■ **TASK TO CARRY OUT**
Read through the material below and find each line that has the word "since"; copy it.
■ ■ ■
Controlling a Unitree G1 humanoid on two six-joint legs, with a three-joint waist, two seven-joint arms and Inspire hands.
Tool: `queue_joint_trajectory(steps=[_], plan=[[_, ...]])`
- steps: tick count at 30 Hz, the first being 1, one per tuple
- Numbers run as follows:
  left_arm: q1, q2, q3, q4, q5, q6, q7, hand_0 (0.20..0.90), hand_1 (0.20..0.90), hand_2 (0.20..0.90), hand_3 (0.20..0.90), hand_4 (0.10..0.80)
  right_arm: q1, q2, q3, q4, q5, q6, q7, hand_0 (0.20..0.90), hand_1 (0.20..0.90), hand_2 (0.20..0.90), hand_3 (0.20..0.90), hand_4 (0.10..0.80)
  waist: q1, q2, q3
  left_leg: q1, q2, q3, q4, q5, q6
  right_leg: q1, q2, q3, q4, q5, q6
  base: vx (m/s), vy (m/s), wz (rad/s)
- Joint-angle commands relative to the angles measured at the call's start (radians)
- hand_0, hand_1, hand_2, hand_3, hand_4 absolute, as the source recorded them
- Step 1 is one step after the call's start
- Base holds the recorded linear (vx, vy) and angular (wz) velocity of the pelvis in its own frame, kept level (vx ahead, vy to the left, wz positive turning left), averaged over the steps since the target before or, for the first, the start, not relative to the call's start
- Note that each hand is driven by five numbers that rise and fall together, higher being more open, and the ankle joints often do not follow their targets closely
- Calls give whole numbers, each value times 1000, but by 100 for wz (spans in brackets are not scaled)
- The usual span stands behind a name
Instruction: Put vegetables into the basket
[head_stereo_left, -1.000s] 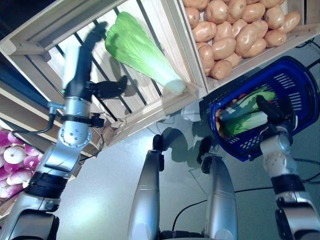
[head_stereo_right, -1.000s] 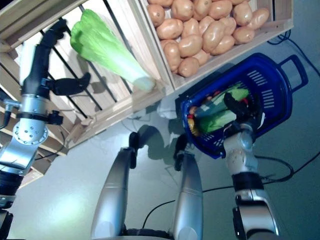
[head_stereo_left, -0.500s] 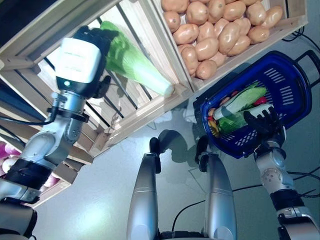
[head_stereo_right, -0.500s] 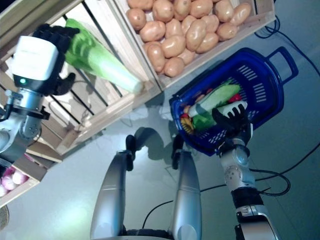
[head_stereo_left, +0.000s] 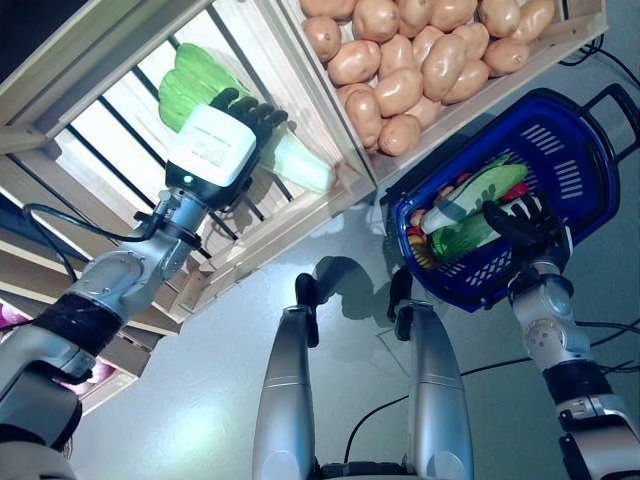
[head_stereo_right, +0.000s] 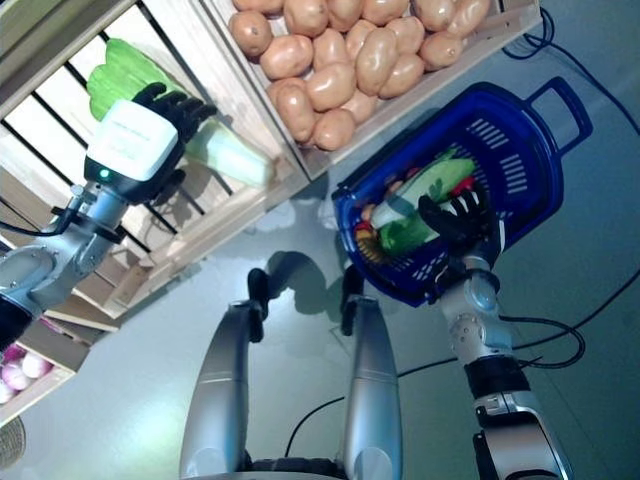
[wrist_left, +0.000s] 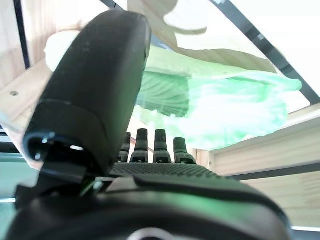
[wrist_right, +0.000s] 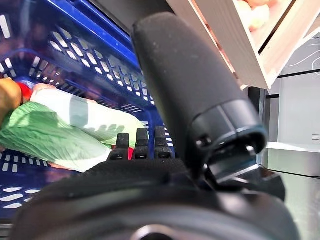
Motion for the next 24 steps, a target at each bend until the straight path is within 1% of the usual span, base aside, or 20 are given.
queue_joint_trajectory(steps=[1,2,3,4,5,6,7,11,14,20,24], plan=[[-88,-29,68,12,-7,-18,190,900,900,900,900,800,-12,-98,-13,-61,-67,-73,10,900,900,900,900,800,-19,37,-5,9,-10,68,-82,62,64,56,15,-44,-18,55,-28,0,0,0],[-89,-29,67,13,-7,-18,190,900,900,900,900,800,-12,-98,-13,-61,-67,-73,10,900,900,900,900,800,-19,37,-5,9,-10,68,-82,62,64,55,15,-44,-18,55,-28,0,0,0],[-91,-40,64,32,6,-30,217,900,900,900,900,800,-15,-96,-11,-59,-70,-72,10,900,900,900,900,800,-20,35,-5,5,-10,67,-77,60,63,52,16,-43,-14,54,-29,0,0,0],[-96,-51,53,54,47,-33,246,900,900,900,900,800,-20,-94,-9,-55,-70,-71,9,900,900,900,900,800,-21,32,-5,0,-10,65,-70,58,63,49,16,-43,-10,53,-30,0,0,0],[-104,-57,42,68,78,-42,252,900,900,900,900,800,-24,-93,-8,-52,-71,-68,8,900,900,900,900,800,-22,31,-5,-3,-9,63,-66,56,63,45,17,-42,-4,51,-30,0,0,0],[-124,-67,13,88,99,-32,256,900,900,900,900,800,-32,-90,-1,-44,-74,-65,11,900,900,900,900,800,-26,27,-5,-4,-8,62,-60,52,63,43,16,-40,0,51,-30,0,0,0],[-129,-70,8,92,98,-33,257,900,900,900,900,800,-33,-90,-1,-43,-75,-65,12,900,900,900,900,800,-26,26,-5,-5,-8,62,-59,52,63,42,16,-40,1,51,-30,0,0,0],[-171,-112,-39,142,119,-32,230,900,900,900,900,800,-63,-80,26,-39,-105,-60,0,900,900,900,900,800,-31,19,-5,-14,-9,60,-55,50,64,31,21,-34,6,53,-28,0,0,0],[-183,-116,-56,147,133,-35,218,900,900,900,900,800,-70,-77,30,-43,-107,-54,-6,900,900,900,900,800,-33,16,-5,-12,-7,60,-58,50,63,30,23,-32,4,55,-27,0,0,0],[-202,-133,-74,154,158,4,244,900,900,900,900,800,-72,-67,32,-47,-113,-47,-11,900,900,900,900,800,-41,12,-5,-13,-4,62,-61,50,63,27,29,-27,4,55,-27,3,12,-8],[-220,-144,-82,172,178,6,219,900,900,900,900,800,-79,-60,30,-42,-114,-45,-8,900,900,900,900,800,-41,9,-5,-18,-2,60,-58,50,60,23,27,-29,5,55,-26,-1,0,-1]])
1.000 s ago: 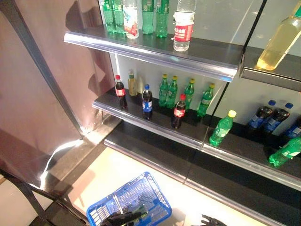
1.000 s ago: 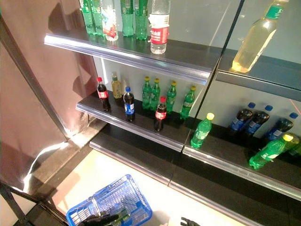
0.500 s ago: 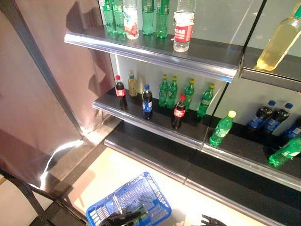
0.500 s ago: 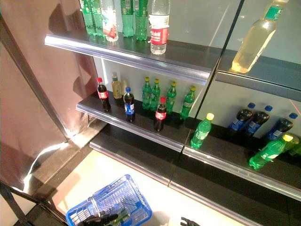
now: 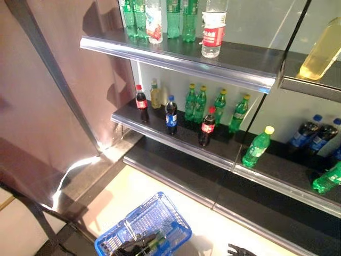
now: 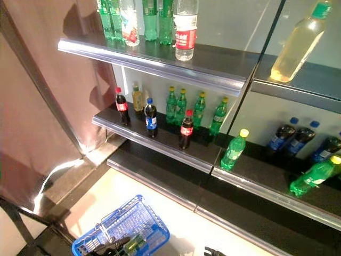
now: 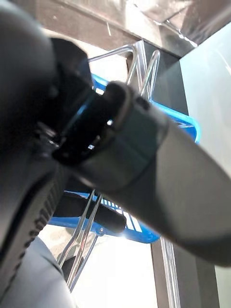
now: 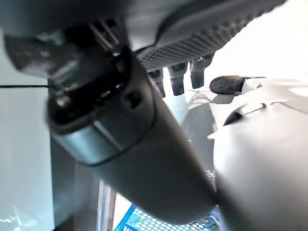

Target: Pick up the drink and place into the basket.

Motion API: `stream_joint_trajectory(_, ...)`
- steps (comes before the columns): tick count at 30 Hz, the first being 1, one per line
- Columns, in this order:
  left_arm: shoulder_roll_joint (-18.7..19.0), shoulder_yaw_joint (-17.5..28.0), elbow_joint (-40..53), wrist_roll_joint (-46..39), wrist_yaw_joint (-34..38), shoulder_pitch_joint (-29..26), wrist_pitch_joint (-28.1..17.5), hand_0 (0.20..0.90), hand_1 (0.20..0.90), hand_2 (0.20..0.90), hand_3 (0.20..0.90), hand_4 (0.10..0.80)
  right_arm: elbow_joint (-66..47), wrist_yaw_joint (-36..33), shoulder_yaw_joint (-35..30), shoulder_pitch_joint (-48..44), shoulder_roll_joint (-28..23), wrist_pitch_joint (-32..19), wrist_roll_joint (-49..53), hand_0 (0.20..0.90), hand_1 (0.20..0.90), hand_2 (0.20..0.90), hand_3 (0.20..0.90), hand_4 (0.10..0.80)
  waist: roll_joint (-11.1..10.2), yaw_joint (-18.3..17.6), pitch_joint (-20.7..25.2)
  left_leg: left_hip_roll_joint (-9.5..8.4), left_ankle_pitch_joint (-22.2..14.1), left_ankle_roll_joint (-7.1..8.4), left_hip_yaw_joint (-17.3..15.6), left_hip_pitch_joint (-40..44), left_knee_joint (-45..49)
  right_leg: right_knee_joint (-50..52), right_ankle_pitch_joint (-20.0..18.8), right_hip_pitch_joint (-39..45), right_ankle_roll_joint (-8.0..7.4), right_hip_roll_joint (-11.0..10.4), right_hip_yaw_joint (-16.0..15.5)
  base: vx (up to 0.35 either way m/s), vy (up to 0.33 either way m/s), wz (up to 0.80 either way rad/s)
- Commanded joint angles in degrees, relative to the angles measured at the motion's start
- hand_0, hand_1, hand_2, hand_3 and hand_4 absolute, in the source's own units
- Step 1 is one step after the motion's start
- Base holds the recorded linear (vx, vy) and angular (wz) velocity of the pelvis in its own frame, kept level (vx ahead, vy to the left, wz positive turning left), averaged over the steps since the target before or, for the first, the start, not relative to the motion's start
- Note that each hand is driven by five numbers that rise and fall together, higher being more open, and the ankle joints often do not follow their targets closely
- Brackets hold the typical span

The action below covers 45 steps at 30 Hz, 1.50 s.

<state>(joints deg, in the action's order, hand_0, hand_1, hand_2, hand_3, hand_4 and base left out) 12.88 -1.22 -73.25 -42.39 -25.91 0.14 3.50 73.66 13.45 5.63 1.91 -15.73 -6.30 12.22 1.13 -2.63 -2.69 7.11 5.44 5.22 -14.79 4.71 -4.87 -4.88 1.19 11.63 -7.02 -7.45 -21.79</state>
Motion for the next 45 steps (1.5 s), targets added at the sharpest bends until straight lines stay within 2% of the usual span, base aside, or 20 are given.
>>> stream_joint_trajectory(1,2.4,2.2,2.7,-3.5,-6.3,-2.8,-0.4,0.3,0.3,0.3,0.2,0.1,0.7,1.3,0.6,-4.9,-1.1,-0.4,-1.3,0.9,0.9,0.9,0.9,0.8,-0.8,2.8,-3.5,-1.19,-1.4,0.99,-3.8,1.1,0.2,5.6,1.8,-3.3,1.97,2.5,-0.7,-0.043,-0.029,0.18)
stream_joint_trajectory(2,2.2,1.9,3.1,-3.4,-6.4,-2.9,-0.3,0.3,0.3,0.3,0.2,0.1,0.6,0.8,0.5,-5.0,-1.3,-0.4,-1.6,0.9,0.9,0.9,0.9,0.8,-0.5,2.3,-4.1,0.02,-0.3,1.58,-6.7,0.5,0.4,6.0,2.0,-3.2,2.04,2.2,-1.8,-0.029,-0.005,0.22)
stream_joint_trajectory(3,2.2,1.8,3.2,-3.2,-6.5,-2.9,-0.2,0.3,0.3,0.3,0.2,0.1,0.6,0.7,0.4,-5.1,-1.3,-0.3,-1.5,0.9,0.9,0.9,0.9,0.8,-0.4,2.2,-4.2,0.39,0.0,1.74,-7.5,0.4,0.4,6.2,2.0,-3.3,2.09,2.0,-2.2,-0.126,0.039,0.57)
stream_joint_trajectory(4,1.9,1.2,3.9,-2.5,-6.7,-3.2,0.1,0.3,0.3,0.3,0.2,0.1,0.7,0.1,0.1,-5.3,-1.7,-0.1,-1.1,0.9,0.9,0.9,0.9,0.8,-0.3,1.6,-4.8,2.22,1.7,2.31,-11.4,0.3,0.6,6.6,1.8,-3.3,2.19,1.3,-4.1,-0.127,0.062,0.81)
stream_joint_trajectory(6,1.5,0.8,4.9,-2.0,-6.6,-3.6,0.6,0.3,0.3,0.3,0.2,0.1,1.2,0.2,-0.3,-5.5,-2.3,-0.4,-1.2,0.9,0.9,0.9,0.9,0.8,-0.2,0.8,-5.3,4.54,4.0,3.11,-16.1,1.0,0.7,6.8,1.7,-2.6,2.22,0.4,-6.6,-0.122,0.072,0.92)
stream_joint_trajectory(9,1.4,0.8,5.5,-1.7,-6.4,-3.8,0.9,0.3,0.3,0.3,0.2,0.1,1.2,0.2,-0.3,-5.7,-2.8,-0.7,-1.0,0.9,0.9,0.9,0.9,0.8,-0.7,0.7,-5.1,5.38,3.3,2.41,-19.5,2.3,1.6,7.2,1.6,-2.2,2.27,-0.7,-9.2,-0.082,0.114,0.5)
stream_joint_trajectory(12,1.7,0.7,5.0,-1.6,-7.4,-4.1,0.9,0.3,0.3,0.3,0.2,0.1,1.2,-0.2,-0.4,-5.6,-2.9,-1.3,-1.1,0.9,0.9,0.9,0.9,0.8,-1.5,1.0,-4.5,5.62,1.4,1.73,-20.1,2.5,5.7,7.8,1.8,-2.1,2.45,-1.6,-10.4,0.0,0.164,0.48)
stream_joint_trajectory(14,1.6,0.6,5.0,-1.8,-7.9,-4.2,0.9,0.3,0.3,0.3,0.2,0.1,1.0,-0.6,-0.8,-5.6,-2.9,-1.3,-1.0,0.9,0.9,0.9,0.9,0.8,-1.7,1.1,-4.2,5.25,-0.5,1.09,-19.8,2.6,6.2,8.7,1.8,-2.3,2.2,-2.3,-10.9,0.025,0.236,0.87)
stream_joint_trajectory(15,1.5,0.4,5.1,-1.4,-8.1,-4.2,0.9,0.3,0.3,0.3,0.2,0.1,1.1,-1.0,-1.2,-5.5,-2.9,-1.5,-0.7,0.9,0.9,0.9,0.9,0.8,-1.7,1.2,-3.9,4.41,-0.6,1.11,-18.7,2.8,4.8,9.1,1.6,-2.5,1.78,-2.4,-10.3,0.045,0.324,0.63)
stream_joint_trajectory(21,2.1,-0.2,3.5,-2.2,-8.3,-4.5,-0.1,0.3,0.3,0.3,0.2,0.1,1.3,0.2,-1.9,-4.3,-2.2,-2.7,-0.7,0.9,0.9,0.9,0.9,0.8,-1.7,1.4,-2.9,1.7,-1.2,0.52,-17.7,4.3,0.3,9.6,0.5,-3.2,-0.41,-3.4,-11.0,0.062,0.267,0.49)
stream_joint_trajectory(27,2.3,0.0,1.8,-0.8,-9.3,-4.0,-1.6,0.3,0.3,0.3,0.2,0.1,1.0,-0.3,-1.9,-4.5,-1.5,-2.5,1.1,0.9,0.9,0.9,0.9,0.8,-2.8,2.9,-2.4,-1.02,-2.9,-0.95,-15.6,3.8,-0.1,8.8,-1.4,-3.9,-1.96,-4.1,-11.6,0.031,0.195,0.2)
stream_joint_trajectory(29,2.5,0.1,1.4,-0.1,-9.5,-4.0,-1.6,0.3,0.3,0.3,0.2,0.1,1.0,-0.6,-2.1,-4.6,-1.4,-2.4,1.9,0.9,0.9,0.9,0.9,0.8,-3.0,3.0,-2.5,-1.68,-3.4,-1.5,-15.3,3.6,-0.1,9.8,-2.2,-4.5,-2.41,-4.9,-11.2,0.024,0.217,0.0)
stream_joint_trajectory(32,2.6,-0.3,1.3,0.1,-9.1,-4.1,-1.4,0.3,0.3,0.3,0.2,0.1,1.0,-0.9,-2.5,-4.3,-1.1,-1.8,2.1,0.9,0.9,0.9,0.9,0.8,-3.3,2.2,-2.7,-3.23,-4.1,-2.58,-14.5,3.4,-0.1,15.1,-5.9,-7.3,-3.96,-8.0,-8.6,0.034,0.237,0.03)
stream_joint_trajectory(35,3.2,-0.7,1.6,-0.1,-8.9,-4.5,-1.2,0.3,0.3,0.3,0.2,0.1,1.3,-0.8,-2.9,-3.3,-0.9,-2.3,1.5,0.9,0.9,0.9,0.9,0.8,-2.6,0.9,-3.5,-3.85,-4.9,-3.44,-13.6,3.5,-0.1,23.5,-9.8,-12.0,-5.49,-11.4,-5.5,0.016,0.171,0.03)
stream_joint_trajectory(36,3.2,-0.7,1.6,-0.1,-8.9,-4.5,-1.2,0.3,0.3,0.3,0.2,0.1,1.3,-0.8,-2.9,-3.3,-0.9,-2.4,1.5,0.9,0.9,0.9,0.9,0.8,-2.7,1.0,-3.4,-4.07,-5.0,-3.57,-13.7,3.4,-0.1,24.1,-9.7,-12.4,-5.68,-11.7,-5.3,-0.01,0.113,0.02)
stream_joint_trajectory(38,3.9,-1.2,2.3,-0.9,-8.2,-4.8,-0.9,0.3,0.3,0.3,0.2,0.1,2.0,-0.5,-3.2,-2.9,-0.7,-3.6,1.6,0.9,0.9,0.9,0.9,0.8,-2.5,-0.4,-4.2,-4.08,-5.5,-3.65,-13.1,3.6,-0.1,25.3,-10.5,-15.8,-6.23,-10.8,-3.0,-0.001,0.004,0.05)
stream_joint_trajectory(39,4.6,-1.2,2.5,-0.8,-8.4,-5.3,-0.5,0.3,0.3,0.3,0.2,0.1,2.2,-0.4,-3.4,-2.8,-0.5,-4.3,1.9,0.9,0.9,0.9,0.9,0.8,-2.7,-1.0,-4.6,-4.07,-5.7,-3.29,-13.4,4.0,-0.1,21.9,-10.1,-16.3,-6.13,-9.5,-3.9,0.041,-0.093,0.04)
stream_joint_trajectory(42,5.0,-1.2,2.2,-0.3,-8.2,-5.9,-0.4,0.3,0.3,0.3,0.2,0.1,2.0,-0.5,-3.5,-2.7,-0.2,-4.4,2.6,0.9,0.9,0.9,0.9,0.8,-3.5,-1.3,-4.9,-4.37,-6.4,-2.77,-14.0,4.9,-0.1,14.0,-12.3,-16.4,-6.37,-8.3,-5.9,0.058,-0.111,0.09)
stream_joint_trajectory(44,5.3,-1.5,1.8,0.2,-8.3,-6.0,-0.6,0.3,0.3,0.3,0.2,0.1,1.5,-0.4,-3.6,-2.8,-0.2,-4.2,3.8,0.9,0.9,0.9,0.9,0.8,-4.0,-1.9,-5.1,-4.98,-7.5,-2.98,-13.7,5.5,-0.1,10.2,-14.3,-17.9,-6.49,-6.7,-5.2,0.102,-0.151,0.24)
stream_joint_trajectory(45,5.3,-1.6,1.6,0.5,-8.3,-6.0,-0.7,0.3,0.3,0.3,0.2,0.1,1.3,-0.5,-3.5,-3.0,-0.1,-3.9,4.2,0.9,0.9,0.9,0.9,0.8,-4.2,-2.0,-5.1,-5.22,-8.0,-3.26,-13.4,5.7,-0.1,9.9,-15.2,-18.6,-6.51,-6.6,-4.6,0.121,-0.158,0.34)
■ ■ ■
■ **RESULT OF THE TASK**
- Base holds the recorded linear (vx, vy) and angular (wz) velocity of the pelvis in its own frame, kept level (vx ahead, vy to the left, wz positive turning left), averaged over the steps since the target before or, for the first, the start, not relative to the call's start
- Base holds the recorded linear (vx, vy) and angular (wz) velocity of the pelvis in its own frame, kept level (vx ahead, vy to the left, wz positive turning left), averaged over the steps since the target before or, for the first, the start, not relative to the motion's start

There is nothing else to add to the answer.